▶ _EXERCISE DESCRIPTION_
In the entries below, begin at the line that has "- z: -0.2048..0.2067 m" and stop after the line that has "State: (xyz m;"; output those lines exactly, leaving out pictures.

▶ _MATERIAL PROVIDED_

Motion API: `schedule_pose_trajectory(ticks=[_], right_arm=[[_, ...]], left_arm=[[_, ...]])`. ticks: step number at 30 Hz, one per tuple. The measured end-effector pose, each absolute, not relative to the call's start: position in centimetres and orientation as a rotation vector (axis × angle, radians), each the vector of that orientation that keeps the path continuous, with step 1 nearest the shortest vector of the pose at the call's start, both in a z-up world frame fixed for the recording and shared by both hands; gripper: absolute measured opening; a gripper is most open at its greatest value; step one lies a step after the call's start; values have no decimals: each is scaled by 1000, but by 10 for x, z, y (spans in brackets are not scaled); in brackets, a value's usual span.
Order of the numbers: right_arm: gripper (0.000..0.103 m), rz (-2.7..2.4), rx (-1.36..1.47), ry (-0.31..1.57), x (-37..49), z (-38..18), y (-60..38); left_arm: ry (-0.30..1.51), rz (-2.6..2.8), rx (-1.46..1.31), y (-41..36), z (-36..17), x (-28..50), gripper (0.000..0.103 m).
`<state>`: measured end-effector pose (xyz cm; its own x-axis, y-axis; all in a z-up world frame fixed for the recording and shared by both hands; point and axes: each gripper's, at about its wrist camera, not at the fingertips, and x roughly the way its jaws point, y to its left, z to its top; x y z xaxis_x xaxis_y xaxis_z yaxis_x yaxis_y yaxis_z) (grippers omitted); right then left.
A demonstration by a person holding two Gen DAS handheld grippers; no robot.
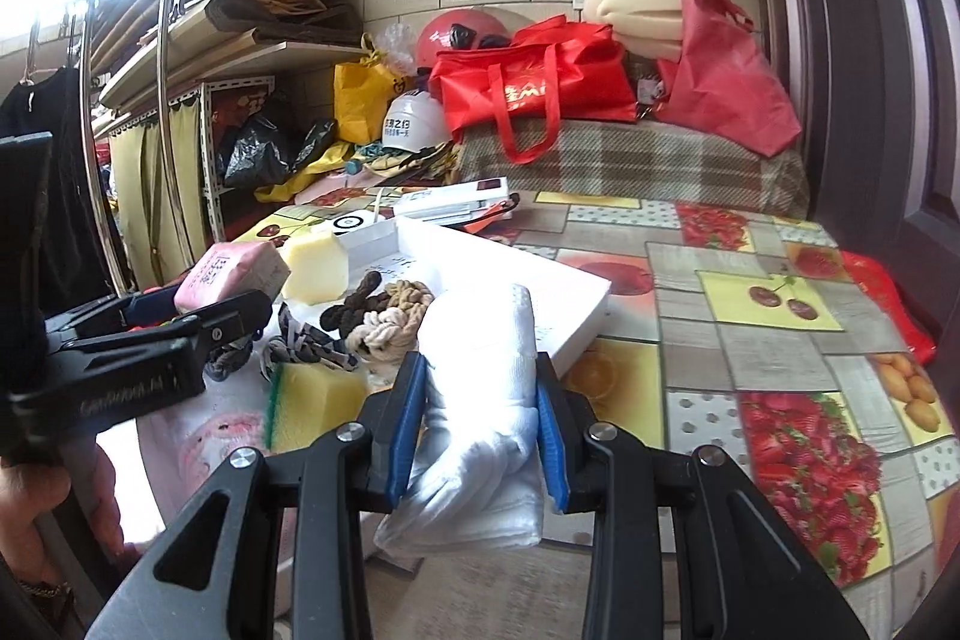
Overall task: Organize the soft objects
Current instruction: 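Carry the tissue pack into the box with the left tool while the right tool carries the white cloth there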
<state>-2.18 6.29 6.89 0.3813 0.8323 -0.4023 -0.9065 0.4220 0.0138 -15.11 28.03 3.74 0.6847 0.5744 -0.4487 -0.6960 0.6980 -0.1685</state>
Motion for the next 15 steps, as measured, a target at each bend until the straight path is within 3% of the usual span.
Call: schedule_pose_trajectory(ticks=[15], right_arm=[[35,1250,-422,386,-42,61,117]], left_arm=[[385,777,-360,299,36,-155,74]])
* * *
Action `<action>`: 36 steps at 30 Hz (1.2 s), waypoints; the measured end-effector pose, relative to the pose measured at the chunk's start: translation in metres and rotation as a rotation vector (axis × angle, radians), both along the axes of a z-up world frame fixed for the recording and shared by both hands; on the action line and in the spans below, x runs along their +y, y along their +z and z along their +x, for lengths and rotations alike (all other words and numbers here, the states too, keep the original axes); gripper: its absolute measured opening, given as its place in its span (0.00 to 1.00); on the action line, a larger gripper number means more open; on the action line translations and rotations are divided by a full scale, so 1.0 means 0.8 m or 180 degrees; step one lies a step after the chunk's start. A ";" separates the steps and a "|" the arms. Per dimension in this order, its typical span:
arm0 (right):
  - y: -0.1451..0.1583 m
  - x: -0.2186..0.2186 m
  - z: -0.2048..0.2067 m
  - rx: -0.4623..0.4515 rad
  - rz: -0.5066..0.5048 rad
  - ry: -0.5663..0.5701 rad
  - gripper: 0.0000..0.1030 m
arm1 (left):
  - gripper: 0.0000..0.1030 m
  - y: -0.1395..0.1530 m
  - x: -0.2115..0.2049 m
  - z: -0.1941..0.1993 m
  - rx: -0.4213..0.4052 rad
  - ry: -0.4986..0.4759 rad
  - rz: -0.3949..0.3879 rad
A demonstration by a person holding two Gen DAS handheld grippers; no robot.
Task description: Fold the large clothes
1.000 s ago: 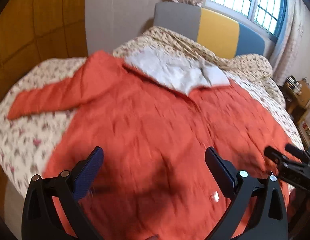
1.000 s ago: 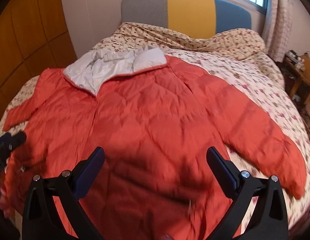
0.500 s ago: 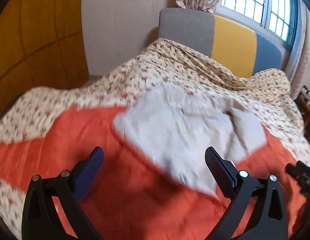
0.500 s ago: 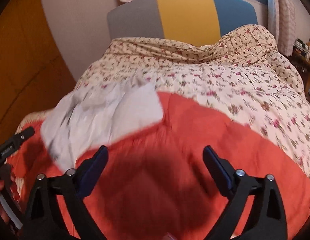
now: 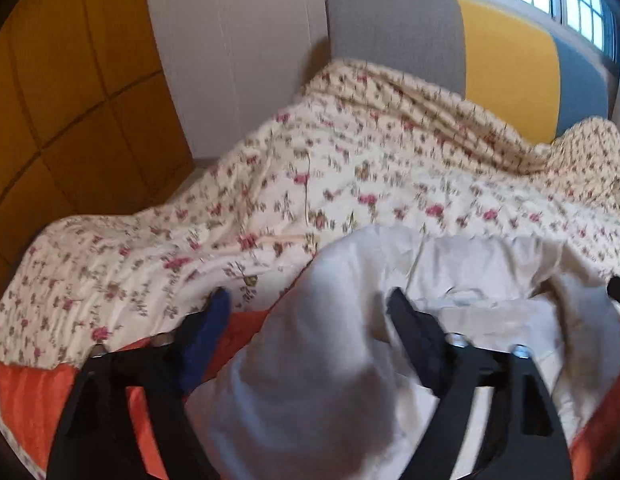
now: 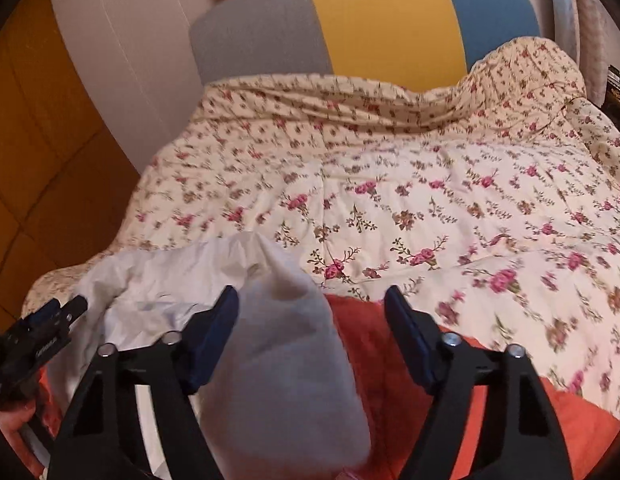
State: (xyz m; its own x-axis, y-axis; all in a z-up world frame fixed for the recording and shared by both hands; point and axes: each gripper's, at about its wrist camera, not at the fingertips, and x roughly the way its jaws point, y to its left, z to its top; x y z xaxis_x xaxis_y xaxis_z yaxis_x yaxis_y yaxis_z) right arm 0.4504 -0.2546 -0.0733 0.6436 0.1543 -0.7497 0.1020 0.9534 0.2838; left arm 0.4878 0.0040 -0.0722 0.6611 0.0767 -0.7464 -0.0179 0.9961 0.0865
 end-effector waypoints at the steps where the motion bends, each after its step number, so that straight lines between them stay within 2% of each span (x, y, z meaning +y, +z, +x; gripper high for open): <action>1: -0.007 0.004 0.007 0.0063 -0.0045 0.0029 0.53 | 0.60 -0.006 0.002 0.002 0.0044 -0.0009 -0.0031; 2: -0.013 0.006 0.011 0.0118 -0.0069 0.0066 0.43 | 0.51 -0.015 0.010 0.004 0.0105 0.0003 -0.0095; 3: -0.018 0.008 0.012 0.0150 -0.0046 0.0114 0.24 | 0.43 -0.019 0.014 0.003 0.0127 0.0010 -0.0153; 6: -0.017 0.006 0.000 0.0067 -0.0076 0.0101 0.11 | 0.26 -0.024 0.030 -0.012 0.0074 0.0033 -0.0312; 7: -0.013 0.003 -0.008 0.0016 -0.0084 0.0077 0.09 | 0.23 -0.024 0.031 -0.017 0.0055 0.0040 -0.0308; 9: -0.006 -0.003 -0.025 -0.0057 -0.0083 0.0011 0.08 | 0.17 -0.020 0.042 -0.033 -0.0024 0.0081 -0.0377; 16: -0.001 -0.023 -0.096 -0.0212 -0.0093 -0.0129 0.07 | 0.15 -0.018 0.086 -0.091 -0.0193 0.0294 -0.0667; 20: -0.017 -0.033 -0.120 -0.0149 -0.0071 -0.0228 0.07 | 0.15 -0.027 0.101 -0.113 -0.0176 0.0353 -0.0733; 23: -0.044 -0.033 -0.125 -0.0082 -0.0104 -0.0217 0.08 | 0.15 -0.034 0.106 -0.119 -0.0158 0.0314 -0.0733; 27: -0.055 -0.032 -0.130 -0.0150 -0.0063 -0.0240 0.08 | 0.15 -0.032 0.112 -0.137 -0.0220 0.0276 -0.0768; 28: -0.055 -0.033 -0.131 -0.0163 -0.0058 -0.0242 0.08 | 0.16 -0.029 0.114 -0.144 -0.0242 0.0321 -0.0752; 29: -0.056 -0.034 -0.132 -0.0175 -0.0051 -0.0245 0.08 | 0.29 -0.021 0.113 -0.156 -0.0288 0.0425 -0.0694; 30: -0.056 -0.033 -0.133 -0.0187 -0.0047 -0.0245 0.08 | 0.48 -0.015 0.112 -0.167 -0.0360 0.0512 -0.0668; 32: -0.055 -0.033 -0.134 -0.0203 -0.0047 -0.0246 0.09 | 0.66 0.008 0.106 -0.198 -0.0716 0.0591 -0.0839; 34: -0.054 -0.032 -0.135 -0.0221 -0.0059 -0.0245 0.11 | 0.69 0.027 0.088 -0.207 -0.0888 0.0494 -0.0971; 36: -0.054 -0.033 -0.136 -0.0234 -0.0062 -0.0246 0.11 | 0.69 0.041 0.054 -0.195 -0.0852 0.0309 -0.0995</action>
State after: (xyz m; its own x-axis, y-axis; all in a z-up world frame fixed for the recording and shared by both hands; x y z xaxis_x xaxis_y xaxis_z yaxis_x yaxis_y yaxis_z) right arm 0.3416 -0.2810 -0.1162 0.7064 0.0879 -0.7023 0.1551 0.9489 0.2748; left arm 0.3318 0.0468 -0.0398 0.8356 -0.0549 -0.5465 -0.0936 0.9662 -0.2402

▶ _RESULT BELOW_
  - z: -0.2048..0.2067 m
  - rx: -0.4623..0.4515 rad
  - rz: -0.5066..0.5048 rad
  - ry: -0.5663..0.5701 rad
  - gripper: 0.0000..0.1030 m
arm1 (left):
  - gripper: 0.0000..0.1030 m
  - y: -0.1395..0.1530 m
  - x: -0.2115..0.2049 m
  - z: -0.1941..0.1993 m
  - rx: -0.4213..0.4052 rad
  - ry: -0.4986..0.4759 rad
  - rz: -0.3949..0.3879 rad
A demonstration by a person holding two Gen DAS handheld grippers; no robot.
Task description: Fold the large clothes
1.000 s ago: 
1.000 s ago: 
0.500 s ago: 
0.500 s ago: 
now: 
now: 
State: (xyz m; its own x-axis, y-axis; all in a z-up world frame fixed for the recording and shared by both hands; point and axes: each gripper's, at about its wrist camera, not at the fingertips, and x roughly the way its jaws point, y to its left, z to its top; x y z xaxis_x xaxis_y xaxis_z yaxis_x yaxis_y yaxis_z) right arm 0.4504 -0.2546 -0.0733 0.6436 0.1543 -0.7497 0.1020 0.9534 0.2838; left arm 0.4878 0.0040 -0.0722 0.6611 0.0767 -0.7464 -0.0179 0.9961 0.0865

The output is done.